When belongings a pen or the similar, MF, RF and LF curl back towards the palm if the object is held merely between Th and FF (pick upward a pencil lightly and observe this). If more pressure level is practical, MF participates and straightens upwardly every bit it presses against the object. Full pressure level results in all the fingers pointing away equally shown hither.
As we have seen, the hand and wrist are remarkably articulated, each finger nigh having a life of its own, which is why hands tend to stump the get-go illustrator. Yet when the mitt starts to make sense, nosotros tend to fall into the opposite trap, which is to draw hands also rationally – fingers carefully taking their places, parallel lines, careful alignments. The result is stiff and simply too tame for a part of the body that can speak every bit expressively every bit the eyes. It can work for sure types of characters (such every bit those whose personality shows stiffness or insensitivity) but more ofttimes than not, you'll want to draw lively, expressive hands. For this you can go one of two ways: add attitude (i.e. add drama to the gesture, resulting in a dynamic paw position that would probably never exist used in real life) or add natural-ness (observe the hands of people who aren't thinking about them to see the casualness I'm referring to). I can't possibly show every mitt position there is, but I give beneath examples of constrained vs. natural/dynamic manus:
*Note in this particular case – trained fighters will e'er concur their fingers parallel while punching (as in the forced position), otherwise they may suspension their knuckles.
Diversity
Hands vary individually just as much every bit facial features. Males'due south hands differ from female's, young from sometime, and and so on. Below are some existing classifications, but they don't cover the whole range of characters a mitt tin can have. Character is a good word because it's most useful to draw hands as if they were characters with their ain personality: delicate, soft, dry, callous, uncouth and so on. (See Practice Time)
Mitt Shapes
This is really almost the proportion of fingers to mitt:
Finger Shapes
Even fingernails are not all the same! Well, Mother Nature gives u.s.a. flat or round nail bases, actually, and the different means of styling the blast are man-made.
Practise time
- Observe people'due south hands. First, for anatomy: how the fingers expect in various positions, how lines show and modify, how certain details are dependent on tension, etc. 2d, for multifariousness: how do male easily differ from female person hands? How do they change with age? With body weight? Could you recognize someone by their hands?
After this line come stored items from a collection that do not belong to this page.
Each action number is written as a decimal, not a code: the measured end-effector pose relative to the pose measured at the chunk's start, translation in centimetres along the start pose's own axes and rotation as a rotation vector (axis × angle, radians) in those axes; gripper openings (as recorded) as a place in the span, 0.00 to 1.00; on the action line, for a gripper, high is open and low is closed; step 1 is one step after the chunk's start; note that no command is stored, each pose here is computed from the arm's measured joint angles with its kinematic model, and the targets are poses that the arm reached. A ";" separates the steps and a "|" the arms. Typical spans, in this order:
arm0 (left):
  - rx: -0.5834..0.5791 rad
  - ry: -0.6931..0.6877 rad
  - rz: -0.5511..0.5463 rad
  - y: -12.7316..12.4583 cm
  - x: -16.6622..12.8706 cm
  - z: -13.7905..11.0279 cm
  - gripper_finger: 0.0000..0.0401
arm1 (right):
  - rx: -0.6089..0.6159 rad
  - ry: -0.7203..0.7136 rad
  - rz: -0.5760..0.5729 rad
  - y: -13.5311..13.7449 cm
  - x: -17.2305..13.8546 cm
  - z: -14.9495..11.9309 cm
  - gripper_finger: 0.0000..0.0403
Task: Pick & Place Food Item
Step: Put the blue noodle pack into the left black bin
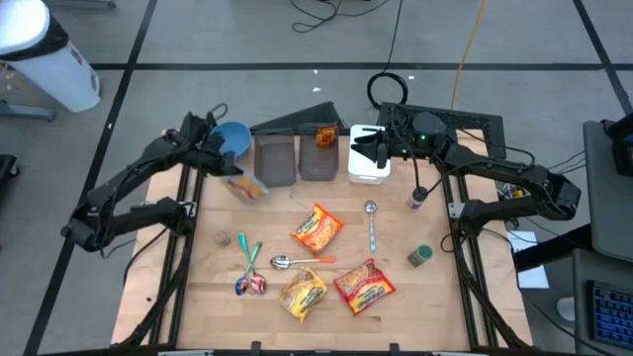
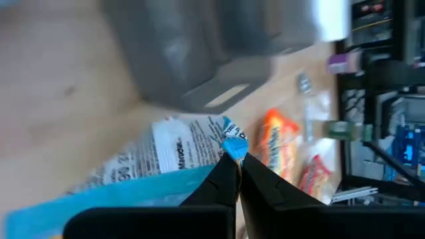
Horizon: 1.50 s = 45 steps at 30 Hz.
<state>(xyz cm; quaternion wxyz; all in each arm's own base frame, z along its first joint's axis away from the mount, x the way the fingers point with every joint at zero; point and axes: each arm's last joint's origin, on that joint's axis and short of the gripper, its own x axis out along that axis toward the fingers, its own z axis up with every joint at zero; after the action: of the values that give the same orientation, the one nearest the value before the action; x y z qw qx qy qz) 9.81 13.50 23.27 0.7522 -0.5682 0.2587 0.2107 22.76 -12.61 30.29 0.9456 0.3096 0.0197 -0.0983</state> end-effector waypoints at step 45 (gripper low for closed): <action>0.518 -0.047 -0.193 -19.8 -0.1 6.2 0.01 | 0.194 0.109 0.409 0.9 6.2 -1.6 0.74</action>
<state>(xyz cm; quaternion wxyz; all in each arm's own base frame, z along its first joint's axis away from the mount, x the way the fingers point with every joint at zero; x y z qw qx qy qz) 22.74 14.17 39.43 0.8948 -0.3738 0.2313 0.0779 29.03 -12.05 28.89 0.9090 0.4016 -0.0018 0.1109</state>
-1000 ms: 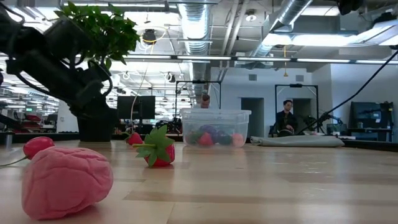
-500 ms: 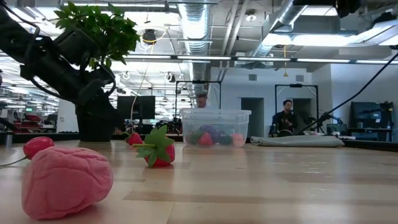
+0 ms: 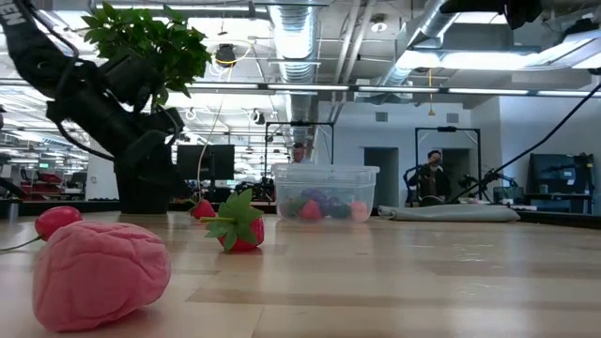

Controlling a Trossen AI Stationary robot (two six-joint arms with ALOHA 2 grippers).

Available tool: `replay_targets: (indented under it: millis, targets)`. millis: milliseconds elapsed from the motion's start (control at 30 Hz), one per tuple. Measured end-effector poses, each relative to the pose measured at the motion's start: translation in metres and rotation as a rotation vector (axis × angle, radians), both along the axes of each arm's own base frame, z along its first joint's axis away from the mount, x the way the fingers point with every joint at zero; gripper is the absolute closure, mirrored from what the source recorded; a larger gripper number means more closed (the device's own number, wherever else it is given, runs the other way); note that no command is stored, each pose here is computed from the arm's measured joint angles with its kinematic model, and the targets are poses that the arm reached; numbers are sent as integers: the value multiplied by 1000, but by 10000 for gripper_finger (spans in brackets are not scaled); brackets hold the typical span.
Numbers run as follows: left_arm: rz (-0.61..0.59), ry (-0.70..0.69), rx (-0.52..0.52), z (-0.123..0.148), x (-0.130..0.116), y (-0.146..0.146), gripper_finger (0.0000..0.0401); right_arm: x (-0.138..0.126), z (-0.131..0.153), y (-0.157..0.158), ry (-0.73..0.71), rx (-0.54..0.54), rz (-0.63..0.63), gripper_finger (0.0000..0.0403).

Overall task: Pick and placing Produce into tupperware
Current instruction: Put the strawberry into the container

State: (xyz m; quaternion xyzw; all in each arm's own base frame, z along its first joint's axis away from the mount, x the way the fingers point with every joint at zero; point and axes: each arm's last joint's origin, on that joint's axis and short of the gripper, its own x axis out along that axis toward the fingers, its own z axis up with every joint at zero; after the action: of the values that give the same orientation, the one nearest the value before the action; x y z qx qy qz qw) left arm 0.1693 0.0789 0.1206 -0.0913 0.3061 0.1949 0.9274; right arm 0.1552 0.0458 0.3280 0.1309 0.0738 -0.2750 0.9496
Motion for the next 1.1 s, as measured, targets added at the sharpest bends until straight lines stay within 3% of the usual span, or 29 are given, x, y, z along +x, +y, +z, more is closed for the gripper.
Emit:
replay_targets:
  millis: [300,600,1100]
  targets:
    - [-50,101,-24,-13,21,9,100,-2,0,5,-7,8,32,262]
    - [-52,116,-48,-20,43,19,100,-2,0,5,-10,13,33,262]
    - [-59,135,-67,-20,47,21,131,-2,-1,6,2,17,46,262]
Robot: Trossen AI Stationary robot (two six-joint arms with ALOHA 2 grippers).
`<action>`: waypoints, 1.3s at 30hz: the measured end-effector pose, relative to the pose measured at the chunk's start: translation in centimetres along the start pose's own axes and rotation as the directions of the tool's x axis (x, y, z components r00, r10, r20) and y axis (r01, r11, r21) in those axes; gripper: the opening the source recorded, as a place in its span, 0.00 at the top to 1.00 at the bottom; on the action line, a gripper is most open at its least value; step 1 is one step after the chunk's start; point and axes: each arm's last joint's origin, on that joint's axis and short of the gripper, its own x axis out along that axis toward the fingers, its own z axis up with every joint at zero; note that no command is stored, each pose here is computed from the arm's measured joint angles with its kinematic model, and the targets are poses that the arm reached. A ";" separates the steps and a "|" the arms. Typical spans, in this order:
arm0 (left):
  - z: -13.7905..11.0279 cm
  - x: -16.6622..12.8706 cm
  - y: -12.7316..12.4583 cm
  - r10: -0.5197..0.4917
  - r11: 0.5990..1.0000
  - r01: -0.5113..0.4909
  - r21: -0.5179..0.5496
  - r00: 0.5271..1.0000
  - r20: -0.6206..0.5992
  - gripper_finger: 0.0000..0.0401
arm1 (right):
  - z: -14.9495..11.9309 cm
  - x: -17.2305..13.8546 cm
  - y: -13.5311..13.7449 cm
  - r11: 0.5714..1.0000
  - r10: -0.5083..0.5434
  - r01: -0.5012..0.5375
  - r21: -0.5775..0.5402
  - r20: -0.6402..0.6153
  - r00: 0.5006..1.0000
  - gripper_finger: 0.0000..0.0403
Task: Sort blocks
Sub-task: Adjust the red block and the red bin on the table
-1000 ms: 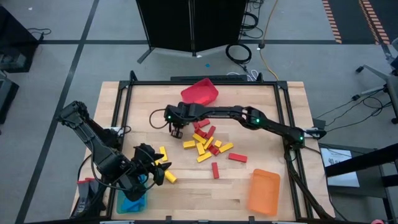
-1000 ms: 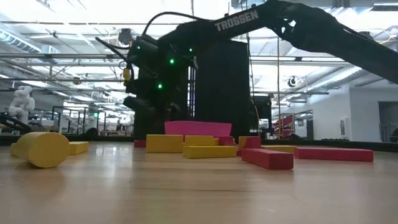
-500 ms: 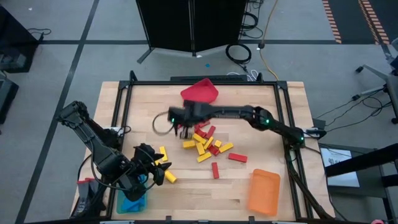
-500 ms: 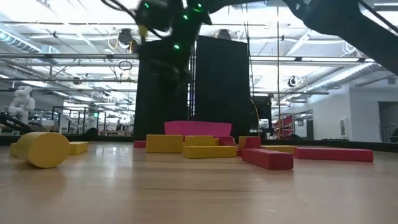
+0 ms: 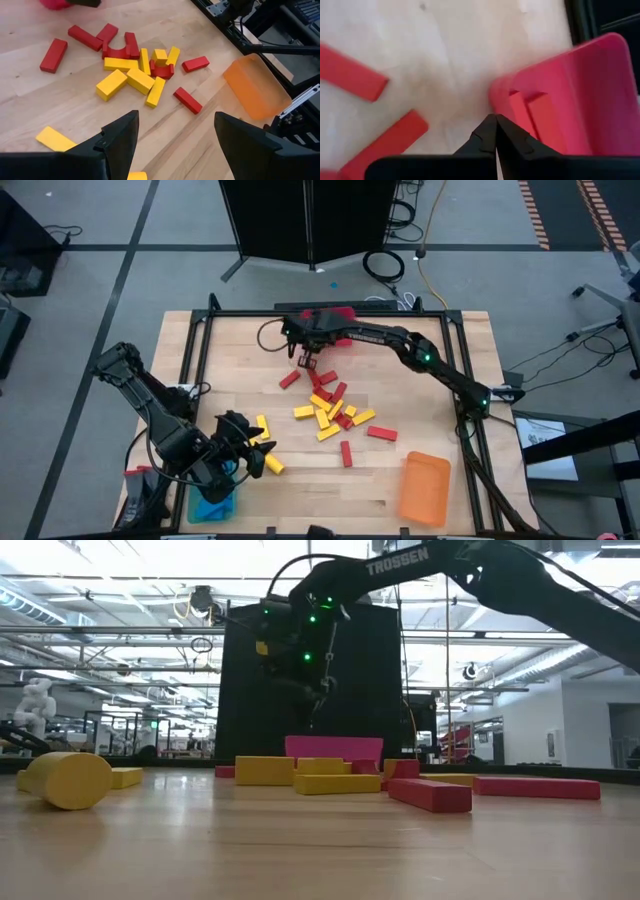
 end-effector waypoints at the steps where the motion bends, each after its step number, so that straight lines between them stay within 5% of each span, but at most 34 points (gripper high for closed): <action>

- Make quick energy sketches of hands, from any source – yours, other people'south, photos. You lot can find some stock photos of hands on Envato Market. Don't worry about your sketches having correct proportions or even looking similar much; this is most capturing expression.
- Describe your ain hands in various positions and, using a mirror, from various angles, making certain to deconstruct them into the simplest possible forms (the equivalent of drawing a stick effigy and then fleshing it out). You lot can as well start with the free energy sketch and build on that (as we have done with the full effigy) before finally refining the details. In the sketches below the under-sketch is very light only in some you tin just see the broad simple shapes used.